Exercise goal: Pictures in the listing do not belong in the copy, which should repeat exactly the lines from the one holding "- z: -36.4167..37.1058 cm" through the last line.

Information provided:
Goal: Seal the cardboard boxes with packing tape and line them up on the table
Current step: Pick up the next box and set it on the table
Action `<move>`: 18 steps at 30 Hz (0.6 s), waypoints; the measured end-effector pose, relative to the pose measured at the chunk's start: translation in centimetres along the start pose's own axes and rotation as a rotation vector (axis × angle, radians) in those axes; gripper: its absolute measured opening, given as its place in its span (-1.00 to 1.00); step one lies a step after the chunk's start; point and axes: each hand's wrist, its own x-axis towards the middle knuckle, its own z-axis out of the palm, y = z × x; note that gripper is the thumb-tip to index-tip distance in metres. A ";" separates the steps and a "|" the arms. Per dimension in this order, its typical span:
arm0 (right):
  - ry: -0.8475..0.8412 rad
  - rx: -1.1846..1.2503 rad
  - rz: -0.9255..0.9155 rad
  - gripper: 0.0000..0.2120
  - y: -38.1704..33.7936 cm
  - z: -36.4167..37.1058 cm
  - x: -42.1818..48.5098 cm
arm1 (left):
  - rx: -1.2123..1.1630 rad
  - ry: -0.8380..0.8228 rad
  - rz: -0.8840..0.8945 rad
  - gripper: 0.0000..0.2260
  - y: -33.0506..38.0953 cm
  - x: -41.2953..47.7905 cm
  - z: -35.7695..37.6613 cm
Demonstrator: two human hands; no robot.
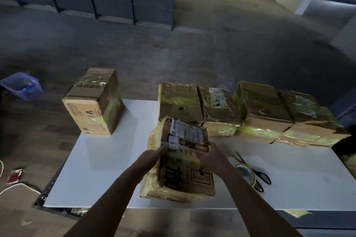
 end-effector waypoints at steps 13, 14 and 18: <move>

Task output:
  - z: -36.4167..37.1058 cm
  - x: -42.1818..48.5098 cm
arm1 (left):
  - rx: -1.2123..1.1630 rad
  - ry: -0.8380..0.8228 rad
  - rz: -0.8840..0.8945 rad
  - gripper: 0.0000..0.2260
  - y: -33.0506..38.0953 cm
  - x: -41.2953..47.7905 cm
  - z: -35.7695..37.6613 cm
Demonstrator: two human hands; no robot.
 end-effector waypoints at steps 13, 14 and 18: <move>

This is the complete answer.